CodeXEmbed: A Generalist Embedding Model Family for Multiligual and Multi-task Code Retrieval
This addresses the underexplored area of code retrieval for developers and AI systems, offering a generalist solution that is incremental in advancing retrieval performance.
The paper tackles the problem of code retrieval across multiple programming languages and tasks by introducing CodeXEmbed, a family of large-scale embedding models, with the 7B model achieving over 20% improvement over the previous state-of-the-art on the CoIR benchmark.

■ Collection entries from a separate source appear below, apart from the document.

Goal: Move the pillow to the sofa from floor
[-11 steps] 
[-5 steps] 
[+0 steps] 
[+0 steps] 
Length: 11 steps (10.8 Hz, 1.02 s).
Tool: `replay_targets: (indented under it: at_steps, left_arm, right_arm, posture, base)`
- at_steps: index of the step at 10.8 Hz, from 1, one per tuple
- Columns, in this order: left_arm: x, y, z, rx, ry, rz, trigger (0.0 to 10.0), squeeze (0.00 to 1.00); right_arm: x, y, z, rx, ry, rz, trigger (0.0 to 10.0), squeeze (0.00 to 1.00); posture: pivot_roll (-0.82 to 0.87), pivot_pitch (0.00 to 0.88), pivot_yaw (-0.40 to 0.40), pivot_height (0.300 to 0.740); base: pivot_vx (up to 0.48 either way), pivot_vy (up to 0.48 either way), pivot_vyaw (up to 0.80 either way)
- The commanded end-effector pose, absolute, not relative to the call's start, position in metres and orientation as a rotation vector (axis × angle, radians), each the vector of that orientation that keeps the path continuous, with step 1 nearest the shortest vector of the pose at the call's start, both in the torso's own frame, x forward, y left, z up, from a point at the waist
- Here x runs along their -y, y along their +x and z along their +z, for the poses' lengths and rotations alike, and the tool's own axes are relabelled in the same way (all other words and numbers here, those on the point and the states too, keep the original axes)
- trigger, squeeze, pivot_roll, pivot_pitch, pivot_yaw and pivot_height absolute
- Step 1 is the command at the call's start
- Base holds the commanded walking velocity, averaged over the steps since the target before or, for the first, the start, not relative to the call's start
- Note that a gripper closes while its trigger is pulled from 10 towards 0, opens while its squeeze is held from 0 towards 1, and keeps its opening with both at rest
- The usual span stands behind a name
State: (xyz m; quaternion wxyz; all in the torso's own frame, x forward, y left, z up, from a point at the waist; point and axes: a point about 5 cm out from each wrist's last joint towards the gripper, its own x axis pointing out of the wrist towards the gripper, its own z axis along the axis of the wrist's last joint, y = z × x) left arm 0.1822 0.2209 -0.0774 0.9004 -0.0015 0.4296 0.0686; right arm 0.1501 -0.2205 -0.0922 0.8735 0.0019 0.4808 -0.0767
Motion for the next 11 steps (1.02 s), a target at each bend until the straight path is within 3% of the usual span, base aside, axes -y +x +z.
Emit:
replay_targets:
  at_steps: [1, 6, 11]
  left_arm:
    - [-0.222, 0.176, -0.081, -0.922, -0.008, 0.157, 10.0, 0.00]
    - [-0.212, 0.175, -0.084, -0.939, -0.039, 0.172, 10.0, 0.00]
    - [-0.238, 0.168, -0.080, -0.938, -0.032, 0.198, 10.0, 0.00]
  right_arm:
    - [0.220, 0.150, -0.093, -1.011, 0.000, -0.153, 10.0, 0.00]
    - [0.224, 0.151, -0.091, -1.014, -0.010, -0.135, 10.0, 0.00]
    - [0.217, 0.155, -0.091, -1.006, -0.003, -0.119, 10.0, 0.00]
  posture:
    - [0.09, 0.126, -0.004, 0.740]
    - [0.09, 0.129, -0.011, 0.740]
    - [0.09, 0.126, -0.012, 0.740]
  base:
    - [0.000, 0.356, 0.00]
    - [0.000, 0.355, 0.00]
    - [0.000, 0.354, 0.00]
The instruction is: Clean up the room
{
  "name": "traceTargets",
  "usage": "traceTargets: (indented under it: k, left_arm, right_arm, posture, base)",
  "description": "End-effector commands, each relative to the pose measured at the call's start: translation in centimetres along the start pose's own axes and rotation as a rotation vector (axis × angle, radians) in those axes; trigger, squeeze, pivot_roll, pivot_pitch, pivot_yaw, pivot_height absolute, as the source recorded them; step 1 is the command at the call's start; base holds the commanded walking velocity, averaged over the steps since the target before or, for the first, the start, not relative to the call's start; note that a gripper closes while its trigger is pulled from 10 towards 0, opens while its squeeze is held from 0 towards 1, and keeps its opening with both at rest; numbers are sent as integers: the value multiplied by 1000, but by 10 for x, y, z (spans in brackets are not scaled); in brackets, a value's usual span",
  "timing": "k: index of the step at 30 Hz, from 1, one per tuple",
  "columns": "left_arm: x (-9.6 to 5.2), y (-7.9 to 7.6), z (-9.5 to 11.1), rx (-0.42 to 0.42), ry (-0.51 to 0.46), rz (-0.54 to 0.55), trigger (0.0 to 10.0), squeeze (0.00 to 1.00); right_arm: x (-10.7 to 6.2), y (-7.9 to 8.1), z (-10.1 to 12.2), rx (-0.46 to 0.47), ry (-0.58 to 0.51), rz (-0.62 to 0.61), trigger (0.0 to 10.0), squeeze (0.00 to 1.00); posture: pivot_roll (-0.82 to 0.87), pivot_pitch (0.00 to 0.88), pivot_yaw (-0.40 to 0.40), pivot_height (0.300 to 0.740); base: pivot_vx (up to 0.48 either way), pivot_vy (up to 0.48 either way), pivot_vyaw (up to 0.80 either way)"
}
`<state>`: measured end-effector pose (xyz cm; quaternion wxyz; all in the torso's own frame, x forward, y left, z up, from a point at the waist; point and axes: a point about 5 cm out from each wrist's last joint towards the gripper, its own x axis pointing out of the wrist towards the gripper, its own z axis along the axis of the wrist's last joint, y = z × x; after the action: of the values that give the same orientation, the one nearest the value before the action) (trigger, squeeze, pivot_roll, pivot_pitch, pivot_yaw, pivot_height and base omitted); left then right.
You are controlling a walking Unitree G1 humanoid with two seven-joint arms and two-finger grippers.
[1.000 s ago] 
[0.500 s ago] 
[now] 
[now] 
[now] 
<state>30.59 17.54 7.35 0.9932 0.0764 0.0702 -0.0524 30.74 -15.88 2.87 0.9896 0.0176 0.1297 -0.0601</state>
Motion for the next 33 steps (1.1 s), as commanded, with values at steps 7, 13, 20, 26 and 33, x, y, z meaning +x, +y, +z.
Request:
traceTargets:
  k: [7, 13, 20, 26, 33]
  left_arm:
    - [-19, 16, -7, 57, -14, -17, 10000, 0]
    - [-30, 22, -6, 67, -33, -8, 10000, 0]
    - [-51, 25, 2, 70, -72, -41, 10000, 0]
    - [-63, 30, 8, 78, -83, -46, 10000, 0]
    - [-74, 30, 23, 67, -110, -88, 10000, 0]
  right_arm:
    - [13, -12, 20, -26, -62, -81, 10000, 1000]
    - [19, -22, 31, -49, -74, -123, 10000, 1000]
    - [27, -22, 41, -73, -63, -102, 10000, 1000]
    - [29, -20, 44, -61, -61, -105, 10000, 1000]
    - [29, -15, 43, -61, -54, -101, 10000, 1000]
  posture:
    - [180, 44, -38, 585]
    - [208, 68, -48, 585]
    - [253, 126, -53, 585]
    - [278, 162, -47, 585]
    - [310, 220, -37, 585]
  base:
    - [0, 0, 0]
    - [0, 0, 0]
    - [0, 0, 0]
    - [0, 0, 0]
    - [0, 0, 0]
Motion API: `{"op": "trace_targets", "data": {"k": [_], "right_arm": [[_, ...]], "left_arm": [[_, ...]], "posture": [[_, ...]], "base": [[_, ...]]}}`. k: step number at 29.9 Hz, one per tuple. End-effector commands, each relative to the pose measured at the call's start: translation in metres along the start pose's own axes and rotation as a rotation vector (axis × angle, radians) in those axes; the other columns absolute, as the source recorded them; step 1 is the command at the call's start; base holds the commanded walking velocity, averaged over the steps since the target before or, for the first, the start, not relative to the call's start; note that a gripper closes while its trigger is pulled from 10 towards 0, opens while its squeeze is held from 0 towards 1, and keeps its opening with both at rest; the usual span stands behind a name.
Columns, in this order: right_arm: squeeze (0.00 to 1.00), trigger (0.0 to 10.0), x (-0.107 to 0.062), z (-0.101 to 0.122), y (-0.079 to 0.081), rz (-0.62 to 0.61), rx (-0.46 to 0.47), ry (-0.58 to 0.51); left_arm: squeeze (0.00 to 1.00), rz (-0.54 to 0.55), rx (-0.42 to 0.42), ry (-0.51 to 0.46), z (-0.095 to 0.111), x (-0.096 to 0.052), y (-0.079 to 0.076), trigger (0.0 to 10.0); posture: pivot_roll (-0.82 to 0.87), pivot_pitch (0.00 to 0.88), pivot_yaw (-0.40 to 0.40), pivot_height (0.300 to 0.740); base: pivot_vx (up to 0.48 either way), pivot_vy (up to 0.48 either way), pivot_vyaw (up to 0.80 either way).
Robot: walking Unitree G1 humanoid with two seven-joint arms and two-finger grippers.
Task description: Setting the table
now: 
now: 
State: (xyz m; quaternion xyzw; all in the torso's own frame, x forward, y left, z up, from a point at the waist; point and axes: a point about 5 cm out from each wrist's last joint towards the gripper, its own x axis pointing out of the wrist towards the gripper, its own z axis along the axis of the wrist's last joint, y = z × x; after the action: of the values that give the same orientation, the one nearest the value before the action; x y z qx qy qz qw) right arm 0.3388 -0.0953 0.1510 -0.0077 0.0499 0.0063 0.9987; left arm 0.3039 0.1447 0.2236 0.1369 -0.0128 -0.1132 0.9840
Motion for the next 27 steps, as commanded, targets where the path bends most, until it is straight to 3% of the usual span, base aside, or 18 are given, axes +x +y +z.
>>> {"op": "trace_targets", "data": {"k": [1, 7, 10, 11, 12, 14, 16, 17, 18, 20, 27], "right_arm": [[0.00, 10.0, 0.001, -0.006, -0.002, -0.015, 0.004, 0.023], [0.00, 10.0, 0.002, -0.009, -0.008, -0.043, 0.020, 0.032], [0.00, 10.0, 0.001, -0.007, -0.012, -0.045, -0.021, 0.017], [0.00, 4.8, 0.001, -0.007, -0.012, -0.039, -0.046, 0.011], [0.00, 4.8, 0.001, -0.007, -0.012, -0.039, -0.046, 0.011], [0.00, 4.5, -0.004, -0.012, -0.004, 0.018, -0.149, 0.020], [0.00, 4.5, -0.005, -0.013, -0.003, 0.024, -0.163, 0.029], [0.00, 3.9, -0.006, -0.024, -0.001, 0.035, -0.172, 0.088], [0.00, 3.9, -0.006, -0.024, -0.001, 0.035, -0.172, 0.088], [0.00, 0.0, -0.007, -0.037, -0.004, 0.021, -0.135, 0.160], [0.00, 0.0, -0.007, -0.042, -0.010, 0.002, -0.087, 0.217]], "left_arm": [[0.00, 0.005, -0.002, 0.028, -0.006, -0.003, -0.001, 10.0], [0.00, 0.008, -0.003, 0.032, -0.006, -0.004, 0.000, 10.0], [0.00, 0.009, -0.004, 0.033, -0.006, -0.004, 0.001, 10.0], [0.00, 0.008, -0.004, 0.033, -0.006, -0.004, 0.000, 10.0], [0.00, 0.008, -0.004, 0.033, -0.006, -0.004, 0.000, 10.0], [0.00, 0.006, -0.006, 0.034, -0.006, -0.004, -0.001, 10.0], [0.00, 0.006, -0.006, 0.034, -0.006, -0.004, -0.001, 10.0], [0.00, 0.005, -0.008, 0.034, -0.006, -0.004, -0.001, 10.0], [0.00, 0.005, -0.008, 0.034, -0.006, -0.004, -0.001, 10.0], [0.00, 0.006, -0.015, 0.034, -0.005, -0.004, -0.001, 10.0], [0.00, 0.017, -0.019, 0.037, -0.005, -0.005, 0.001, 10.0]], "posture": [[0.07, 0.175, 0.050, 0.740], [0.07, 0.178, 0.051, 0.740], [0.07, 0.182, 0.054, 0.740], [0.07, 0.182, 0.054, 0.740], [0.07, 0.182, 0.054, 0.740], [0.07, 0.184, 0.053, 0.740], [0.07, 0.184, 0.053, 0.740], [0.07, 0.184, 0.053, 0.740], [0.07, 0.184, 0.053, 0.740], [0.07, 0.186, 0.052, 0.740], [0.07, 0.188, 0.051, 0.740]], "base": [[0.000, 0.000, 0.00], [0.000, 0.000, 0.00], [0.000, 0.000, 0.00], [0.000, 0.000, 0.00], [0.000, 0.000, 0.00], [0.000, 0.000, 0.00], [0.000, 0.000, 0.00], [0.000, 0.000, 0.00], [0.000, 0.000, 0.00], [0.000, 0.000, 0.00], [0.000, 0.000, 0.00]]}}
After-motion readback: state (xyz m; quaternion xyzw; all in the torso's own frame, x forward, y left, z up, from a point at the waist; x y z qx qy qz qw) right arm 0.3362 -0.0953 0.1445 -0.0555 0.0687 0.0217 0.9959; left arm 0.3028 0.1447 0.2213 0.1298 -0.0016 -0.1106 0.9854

Despite the success of text retrieval in many NLP tasks, code retrieval remains a largely underexplored area. Most text retrieval systems are tailored for natural language queries, often neglecting the specific challenges of retrieving code. This gap leaves existing models unable to effectively capture the diversity of programming languages and tasks across different domains, highlighting the need for more focused research in code retrieval. To address this, we introduce CodeXEmbed, a family of large-scale code embedding models ranging from 400M to 7B parameters. Our novel training pipeline unifies multiple programming languages and transforms various code-related tasks into a common retrieval framework, enhancing model generalizability and retrieval performance. Our 7B model sets a new state-of-the-art (SOTA) in code retrieval, outperforming the previous leading model, Voyage-Code, by over 20% on CoIR benchmark. In addition to excelling in code retrieval, our models demonstrate competitive performance on the widely adopted BeIR text retrieval benchmark, offering versatility across domains. Experimental results demonstrate that improving retrieval performance significantly enhances end-to-end Retrieval-Augmented Generation (RAG) performance for code-related tasks.